Anything we should know or get, other than the basic stuff, when it comes to travel trailers. We will be pulling with a 2005 Chevy 4X4 2500 HD, so I think we will be able to haul all our stuff!!

Any advice would be great....I love the idea of adding doors to the Ushaped dinette....any other mods would be appreciated.

Can't wait to load up and haul out.....any other Kentucky people out there!

Thanks - Rhonda


----------



## egregg57 (Feb 13, 2006)

Congratulations on your new toy!! Where are you guys from?!

Eric


----------



## tuckerroo (Mar 29, 2007)

I haven't make out my sig yet....we are in central/eastern KY around Lexington. We do most of our trail riding at the Cloud 9 Ranch in MO and then we are looking to go down to Harlan to Black Mountatin. That should only be a couple hours from where we live now.....any other riding areas would be appreciated!


----------



## pjb2cool (Apr 8, 2004)

Congrats on your move from a PUP to the OB. Plus,







welcome to the best 'extended family' of campers around. Sounds like you have an ideal setup. Have fun, and post pictures, if you can


----------



## NobleEagle (Jul 8, 2006)

Welcome and congrats on your new Roo! I know you will love yours as much as we love ours. We got our Mobile Eagle's Nest to haul my 04 Harley Road King and don't think we could have made a better choice. Enjoy, post alot of pictures from your trips, and RIDE SAFE!


----------



## Humpty (Apr 20, 2005)

tuckerroo said:


> Anything we should know or get, other than the basic stuff, when it comes to travel trailers.


Buy a good power tongue jack, don't wait a year like I did.

Have fun


----------



## RizFam (Feb 25, 2006)




----------



## mswalt (Sep 14, 2004)

tuckerroo,

Congrats on the new Roo and welcome to Outbackers! You're gonna love the TT and this site.

Enjoy.

Mark


----------



## skippershe (May 22, 2006)

Hi tuckerroo
















Outbackers!

AND Congratulations on your new Roo! 

Definitely go for the electric tongue jack. The Attwood 3500 is super heavy duty and is perfect for the weight of the Roo when loaded up.

We have the door on order for the under the dinette storage. (We have the old style, so only need one door) Beachbum has just completed this mod and did a great job. He has lots of photos in his thread as well as ordering info.

One mod we want to do is a screen for the garage door so we can leave it down when it's warm out. Lots of ideas in mind for that one.

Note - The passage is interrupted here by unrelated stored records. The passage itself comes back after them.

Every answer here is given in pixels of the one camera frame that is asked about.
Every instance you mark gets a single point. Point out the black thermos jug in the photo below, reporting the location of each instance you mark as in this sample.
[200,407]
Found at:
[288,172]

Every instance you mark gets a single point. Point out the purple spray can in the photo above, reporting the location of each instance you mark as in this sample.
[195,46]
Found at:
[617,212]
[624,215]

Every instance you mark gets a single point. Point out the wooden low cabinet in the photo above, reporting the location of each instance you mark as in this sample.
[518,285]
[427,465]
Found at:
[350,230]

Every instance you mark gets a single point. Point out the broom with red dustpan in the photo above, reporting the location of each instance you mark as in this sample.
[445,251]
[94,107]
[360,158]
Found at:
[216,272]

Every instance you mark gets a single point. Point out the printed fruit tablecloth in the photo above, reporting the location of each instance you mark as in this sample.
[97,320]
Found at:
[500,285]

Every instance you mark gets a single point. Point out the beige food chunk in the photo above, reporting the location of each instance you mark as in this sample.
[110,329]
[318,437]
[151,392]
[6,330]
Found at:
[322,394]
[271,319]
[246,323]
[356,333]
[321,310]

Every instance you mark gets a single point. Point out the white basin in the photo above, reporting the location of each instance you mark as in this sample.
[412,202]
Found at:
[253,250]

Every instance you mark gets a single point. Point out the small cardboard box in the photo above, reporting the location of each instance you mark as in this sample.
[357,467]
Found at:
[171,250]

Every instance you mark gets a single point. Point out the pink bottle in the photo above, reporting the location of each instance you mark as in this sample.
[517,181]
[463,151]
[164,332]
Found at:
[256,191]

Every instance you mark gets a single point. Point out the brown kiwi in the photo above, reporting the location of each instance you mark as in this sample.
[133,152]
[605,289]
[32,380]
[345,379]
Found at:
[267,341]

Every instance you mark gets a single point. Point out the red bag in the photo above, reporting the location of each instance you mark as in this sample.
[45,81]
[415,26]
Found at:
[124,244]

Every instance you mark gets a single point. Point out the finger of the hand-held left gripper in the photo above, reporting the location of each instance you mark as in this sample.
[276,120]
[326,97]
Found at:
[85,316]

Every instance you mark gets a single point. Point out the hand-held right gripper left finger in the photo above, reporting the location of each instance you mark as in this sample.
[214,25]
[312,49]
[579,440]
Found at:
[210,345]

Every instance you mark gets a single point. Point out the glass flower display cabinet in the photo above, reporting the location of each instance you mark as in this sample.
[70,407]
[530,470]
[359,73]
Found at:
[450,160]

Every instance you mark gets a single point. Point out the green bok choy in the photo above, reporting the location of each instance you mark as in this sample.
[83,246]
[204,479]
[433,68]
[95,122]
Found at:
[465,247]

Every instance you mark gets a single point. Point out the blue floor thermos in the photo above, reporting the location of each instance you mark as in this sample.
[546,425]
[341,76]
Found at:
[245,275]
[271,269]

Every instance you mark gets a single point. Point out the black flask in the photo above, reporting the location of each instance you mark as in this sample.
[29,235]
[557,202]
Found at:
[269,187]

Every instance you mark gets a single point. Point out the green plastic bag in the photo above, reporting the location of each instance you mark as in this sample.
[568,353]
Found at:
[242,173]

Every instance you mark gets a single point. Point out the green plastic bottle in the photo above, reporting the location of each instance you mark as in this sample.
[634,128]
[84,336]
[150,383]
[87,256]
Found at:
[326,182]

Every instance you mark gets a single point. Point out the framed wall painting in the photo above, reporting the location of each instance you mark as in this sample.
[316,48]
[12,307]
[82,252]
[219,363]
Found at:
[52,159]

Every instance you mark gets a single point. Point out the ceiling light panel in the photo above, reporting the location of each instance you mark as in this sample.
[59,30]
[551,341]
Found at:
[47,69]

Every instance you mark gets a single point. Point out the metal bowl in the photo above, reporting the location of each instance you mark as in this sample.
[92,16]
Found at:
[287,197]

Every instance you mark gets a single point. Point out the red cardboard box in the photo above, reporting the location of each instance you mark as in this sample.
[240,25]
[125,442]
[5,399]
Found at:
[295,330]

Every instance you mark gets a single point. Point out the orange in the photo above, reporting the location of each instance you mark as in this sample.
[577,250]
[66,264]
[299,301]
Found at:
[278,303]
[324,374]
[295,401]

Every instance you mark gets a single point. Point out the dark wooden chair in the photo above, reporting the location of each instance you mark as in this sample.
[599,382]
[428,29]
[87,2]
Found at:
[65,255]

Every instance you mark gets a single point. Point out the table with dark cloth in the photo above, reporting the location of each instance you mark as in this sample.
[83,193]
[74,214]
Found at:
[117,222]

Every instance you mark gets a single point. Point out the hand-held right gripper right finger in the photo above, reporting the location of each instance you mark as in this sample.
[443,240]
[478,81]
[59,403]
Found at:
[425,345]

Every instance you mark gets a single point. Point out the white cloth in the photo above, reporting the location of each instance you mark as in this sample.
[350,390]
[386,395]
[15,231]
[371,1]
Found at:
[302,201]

Click on my screenname to see our complete list of mods, and feel free to send me a PM if you have any questions


----------



## prevish gang (Mar 19, 2006)

tuckerroo said:


> Greeting! We are so excited that we pick up our 28 foot Kargoroo next week! We are getting a new '07 that will be delivered to our local dealer!
> 
> This is our first travel traliler/toy hauler and I've got a few questions....
> 
> ...


Rhonda,

Contact Jim (screen name Katrina). He lives near you in KY and is extremely helpful and knowledgeable. Glad to have you along.

Darlene


----------



## Carey (Mar 6, 2012)

Welcome and Congrats! Glad you're here! We have the 23 Roo..

Carey


----------



## Fire44 (Mar 6, 2005)

Welcome to the site!

It is great to have you join in.

Check out the rally thread..maybe you can join in on one!!!!

Gary


----------



## HootBob (Apr 26, 2004)

Welcome tuckerroo to the Outback Family
And congrats on the 28KRS

Don


----------



## summergames84 (Mar 6, 2004)

Hello, tuckerroo from Kentucky!














And welcome to Outbackers to you and your furbaby. Enjoy the new 'Roo. KY is on our list of places we want to Outback and Lexington is at the top of the KY list.


----------



## OregonCampin (Mar 9, 2007)

WELCOME TO ANOTHER ROOOOOO'er

We bought our Roo for the same reason you did - we didn't like typical Toy Haulers. We haul dirt bikes and there is only two of us (and our fur baby) so our bikes fit in the garage together perfectly!

Welcome to the family!

OCjr


----------



## Thor (Apr 7, 2004)

Welcome Outbackers.com








Congrats on your new TT

Relax 
Enjoy
Have Fun

Thor


----------



## Northern Wind (Nov 21, 2006)

Congrats and Welcome to Outbackers!

Steve


----------



## Oregon_Camper (Sep 13, 2004)

Welcome...Welcome...Welcome.

Glad you found us.









Congrats on the new Outback. You're going to LOVE it.


----------